DATASET Start Marker
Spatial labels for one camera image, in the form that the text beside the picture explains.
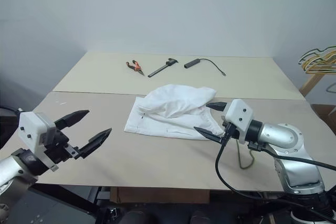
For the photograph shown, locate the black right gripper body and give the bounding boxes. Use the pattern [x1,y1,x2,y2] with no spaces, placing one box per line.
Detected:
[221,121,238,141]

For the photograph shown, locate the black table frame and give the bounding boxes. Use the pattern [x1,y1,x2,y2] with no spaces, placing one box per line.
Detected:
[88,186,111,209]

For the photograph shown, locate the dark rounded shape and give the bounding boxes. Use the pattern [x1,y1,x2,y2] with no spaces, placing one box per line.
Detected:
[190,212,211,224]
[122,210,148,224]

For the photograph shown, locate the brown cardboard box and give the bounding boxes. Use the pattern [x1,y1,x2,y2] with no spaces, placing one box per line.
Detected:
[312,104,336,130]

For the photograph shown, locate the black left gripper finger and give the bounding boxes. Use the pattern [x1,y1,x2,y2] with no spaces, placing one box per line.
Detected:
[54,109,90,131]
[78,128,113,159]

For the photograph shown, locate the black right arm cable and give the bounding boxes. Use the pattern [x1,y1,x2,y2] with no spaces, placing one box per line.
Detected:
[215,125,336,222]

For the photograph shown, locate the orange black pliers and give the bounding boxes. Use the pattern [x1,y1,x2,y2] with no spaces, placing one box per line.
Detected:
[125,60,145,77]

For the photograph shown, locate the black adapter with cable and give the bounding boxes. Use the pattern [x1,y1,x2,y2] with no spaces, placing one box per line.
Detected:
[184,57,227,77]

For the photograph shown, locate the black caliper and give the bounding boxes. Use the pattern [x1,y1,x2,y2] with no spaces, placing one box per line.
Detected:
[147,57,179,78]

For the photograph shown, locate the wooden clothes rack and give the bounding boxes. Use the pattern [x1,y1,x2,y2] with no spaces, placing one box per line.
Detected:
[299,73,325,98]

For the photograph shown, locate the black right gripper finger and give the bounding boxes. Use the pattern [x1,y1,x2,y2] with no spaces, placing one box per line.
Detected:
[193,126,226,143]
[205,101,230,112]

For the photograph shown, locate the white cloth garment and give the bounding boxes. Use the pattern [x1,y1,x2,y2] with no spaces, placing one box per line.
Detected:
[123,84,226,140]

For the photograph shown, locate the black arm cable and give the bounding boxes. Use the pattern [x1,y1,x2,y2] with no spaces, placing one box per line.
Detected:
[0,106,22,116]
[215,125,336,222]

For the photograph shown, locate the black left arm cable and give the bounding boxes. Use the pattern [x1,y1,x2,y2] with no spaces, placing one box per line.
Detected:
[0,106,22,116]

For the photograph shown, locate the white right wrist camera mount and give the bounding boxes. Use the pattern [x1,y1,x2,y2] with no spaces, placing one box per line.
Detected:
[222,99,255,145]

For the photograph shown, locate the bunch of wire hangers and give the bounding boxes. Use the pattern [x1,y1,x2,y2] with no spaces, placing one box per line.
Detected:
[298,47,336,65]

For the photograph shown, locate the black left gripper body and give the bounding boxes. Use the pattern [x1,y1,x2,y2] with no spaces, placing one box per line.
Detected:
[43,129,81,165]

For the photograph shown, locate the pile of coloured hangers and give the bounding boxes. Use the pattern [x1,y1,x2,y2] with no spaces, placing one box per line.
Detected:
[301,52,336,74]

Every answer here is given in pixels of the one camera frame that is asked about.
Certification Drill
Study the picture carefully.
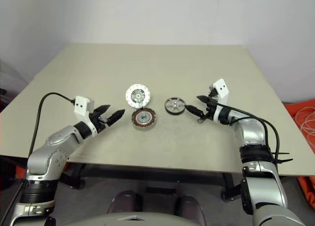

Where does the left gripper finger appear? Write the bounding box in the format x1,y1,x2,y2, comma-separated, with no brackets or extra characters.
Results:
106,109,126,126
94,104,111,117

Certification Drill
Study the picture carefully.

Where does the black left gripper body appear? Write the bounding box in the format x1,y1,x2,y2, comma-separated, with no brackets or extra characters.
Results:
89,112,111,134

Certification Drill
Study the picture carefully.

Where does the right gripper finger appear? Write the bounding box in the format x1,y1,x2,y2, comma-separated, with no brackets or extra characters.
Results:
196,95,211,105
185,104,204,117

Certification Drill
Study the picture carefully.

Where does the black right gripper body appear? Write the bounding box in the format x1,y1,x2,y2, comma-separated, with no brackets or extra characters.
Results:
201,95,219,121

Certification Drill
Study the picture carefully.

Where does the black round rotor wheel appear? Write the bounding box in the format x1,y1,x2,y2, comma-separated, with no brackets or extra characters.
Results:
164,96,187,115

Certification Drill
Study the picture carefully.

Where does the white round motor cover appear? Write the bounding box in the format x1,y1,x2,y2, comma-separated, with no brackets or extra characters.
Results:
125,83,151,111

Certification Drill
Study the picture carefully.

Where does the round grey metal disc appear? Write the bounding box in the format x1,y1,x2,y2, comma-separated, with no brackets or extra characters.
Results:
130,107,157,131

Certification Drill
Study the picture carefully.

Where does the dark maroon rounded shape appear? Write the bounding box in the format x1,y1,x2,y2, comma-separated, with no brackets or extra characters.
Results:
176,195,207,226
108,190,136,219

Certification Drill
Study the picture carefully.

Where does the black zip tie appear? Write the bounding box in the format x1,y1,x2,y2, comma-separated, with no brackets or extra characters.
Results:
270,151,294,164

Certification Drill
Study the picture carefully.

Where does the grey robot torso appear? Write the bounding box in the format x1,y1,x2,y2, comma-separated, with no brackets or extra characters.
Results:
53,212,259,226

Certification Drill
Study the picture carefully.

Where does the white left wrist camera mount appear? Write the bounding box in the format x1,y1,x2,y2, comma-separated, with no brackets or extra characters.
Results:
73,96,99,136

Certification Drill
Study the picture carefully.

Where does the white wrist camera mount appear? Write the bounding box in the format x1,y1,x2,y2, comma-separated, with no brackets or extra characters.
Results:
209,78,232,125
73,96,99,136

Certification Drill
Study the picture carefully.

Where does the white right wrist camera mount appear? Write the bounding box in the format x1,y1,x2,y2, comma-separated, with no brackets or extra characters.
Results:
209,78,232,125

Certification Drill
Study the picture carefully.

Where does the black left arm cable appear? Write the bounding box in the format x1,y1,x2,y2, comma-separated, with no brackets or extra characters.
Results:
28,92,76,158

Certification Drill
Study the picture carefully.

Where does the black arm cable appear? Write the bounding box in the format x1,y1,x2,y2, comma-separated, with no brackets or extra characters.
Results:
28,92,76,158
216,102,283,164

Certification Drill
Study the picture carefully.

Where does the black table frame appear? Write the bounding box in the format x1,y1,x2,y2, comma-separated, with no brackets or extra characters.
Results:
0,155,243,202

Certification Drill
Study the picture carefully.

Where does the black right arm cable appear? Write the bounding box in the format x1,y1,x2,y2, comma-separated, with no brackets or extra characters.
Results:
216,102,283,164

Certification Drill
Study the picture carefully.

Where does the white coiled cord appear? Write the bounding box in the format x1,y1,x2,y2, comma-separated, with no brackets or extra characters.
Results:
292,107,315,148
DATASET End Marker
PROBLEM -
Output an exact copy of the material, with the pictures removed.

REPLY TO THE TASK -
Spatial labels for one camera image, in the form that the text beside the picture explains.
For the photograph shown, locate the black right gripper body and give the bounding boxes. Use the pattern [x1,y1,x2,y2] with no spaces, placing one box per line.
Detected:
[221,121,238,141]

For the photograph shown, locate the black table frame and give the bounding boxes. Use the pattern [x1,y1,x2,y2] with no spaces, placing one box per line.
Detected:
[88,186,111,209]

For the photograph shown, locate the dark rounded shape and give the bounding boxes. Use the pattern [x1,y1,x2,y2] with no spaces, placing one box per line.
Detected:
[190,212,211,224]
[122,210,148,224]

For the photograph shown, locate the brown cardboard box and give the bounding boxes. Use the pattern [x1,y1,x2,y2] with no spaces, placing one box per line.
Detected:
[312,104,336,130]

For the photograph shown, locate the black left gripper finger and give the bounding boxes. Use the pattern [x1,y1,x2,y2] with no spaces, placing one box per line.
Detected:
[54,109,90,131]
[78,128,113,159]

For the photograph shown, locate the black right arm cable and give the bounding boxes. Use the pattern [x1,y1,x2,y2] with no spaces, placing one box per line.
Detected:
[215,125,336,222]

For the photograph shown, locate the orange black pliers and give the bounding boxes. Use the pattern [x1,y1,x2,y2] with no spaces, placing one box per line.
Detected:
[125,60,145,77]

For the photograph shown, locate the black adapter with cable and give the bounding boxes. Use the pattern [x1,y1,x2,y2] with no spaces, placing one box per line.
Detected:
[184,57,227,77]

For the photograph shown, locate the black caliper and give the bounding boxes. Use the pattern [x1,y1,x2,y2] with no spaces, placing one box per line.
Detected:
[147,57,179,78]

For the photograph shown, locate the wooden clothes rack and give the bounding boxes. Use the pattern [x1,y1,x2,y2] with no spaces, placing one box per line.
Detected:
[299,73,325,98]

For the photograph shown, locate the black right gripper finger and give the bounding boxes. Use the pattern [x1,y1,x2,y2] with no spaces, placing one box per line.
Detected:
[193,126,226,143]
[205,101,230,112]

For the photograph shown, locate the white cloth garment and give the bounding boxes. Use the pattern [x1,y1,x2,y2] with no spaces, placing one box per line.
Detected:
[123,84,226,140]

For the photograph shown, locate the black arm cable and give the bounding boxes. Use the pattern [x1,y1,x2,y2] with no spaces, placing one box per line.
Detected:
[0,106,22,116]
[215,125,336,222]

For the photograph shown, locate the black left arm cable and give the bounding boxes. Use the pattern [x1,y1,x2,y2] with no spaces, placing one box per line.
Detected:
[0,106,22,116]

For the photograph shown, locate the white right wrist camera mount and give the bounding boxes. Use the pattern [x1,y1,x2,y2] with no spaces, placing one box per line.
Detected:
[222,99,255,145]

For the photograph shown, locate the bunch of wire hangers and give the bounding boxes. Use the pattern [x1,y1,x2,y2] with no spaces, placing one box per line.
Detected:
[298,47,336,65]

For the photograph shown, locate the black left gripper body and give the bounding boxes. Use the pattern [x1,y1,x2,y2] with no spaces, placing one box per line.
Detected:
[43,129,81,165]

For the photograph shown, locate the pile of coloured hangers and give the bounding boxes. Use the pattern [x1,y1,x2,y2] with no spaces, placing one box per line.
Detected:
[301,52,336,74]

Every answer here is given in pixels of the one camera frame that is asked about.
Certification Drill
Study the picture carefully.

Where does the left gripper finger appear? Write the bounding box in the format x1,y1,x2,y2, comma-separated, with no brackets or extra characters.
Results:
106,109,126,126
94,104,111,117

Certification Drill
Study the picture carefully.

Where does the black left gripper body appear? Write the bounding box in the format x1,y1,x2,y2, comma-separated, with no brackets or extra characters.
Results:
89,112,111,134

Certification Drill
Study the picture carefully.

Where does the right gripper finger appear? Write the bounding box in the format x1,y1,x2,y2, comma-separated, with no brackets or extra characters.
Results:
196,95,211,105
185,104,204,117

Certification Drill
Study the picture carefully.

Where does the black right gripper body appear? Write the bounding box in the format x1,y1,x2,y2, comma-separated, with no brackets or extra characters.
Results:
201,95,219,121

Certification Drill
Study the picture carefully.

Where does the black round rotor wheel appear? Write the bounding box in the format x1,y1,x2,y2, comma-separated, with no brackets or extra characters.
Results:
164,96,187,115

Certification Drill
Study the picture carefully.

Where does the white round motor cover appear? Write the bounding box in the format x1,y1,x2,y2, comma-separated, with no brackets or extra characters.
Results:
125,83,151,111

Certification Drill
Study the picture carefully.

Where does the round grey metal disc appear? Write the bounding box in the format x1,y1,x2,y2, comma-separated, with no brackets or extra characters.
Results:
130,107,157,131

Certification Drill
Study the picture carefully.

Where does the dark maroon rounded shape appear? Write the bounding box in the format x1,y1,x2,y2, comma-separated, with no brackets or extra characters.
Results:
176,195,207,226
108,190,136,219

Certification Drill
Study the picture carefully.

Where does the black zip tie appear? Write the bounding box in the format x1,y1,x2,y2, comma-separated, with no brackets or extra characters.
Results:
270,151,294,164

Certification Drill
Study the picture carefully.

Where does the grey robot torso appear? Write the bounding box in the format x1,y1,x2,y2, comma-separated, with no brackets or extra characters.
Results:
53,212,259,226

Certification Drill
Study the picture carefully.

Where does the white left wrist camera mount appear? Write the bounding box in the format x1,y1,x2,y2, comma-separated, with no brackets or extra characters.
Results:
73,96,99,136

Certification Drill
Study the picture carefully.

Where does the white wrist camera mount appear? Write the bounding box in the format x1,y1,x2,y2, comma-separated, with no brackets or extra characters.
Results:
209,78,232,125
73,96,99,136

Certification Drill
Study the picture carefully.

Where does the white right wrist camera mount appear? Write the bounding box in the format x1,y1,x2,y2, comma-separated, with no brackets or extra characters.
Results:
209,78,232,125

Certification Drill
Study the picture carefully.

Where does the black left arm cable appear? Write the bounding box in the format x1,y1,x2,y2, comma-separated, with no brackets or extra characters.
Results:
28,92,76,158

Certification Drill
Study the picture carefully.

Where does the black arm cable appear? Write the bounding box in the format x1,y1,x2,y2, comma-separated, with no brackets or extra characters.
Results:
28,92,76,158
216,102,283,164

Certification Drill
Study the picture carefully.

Where does the black table frame appear? Write the bounding box in the format x1,y1,x2,y2, comma-separated, with no brackets or extra characters.
Results:
0,155,243,202

Certification Drill
Study the picture carefully.

Where does the black right arm cable appear? Write the bounding box in the format x1,y1,x2,y2, comma-separated, with no brackets or extra characters.
Results:
216,102,283,164

Certification Drill
Study the picture carefully.

Where does the white coiled cord appear? Write the bounding box in the format x1,y1,x2,y2, comma-separated, with no brackets or extra characters.
Results:
292,107,315,148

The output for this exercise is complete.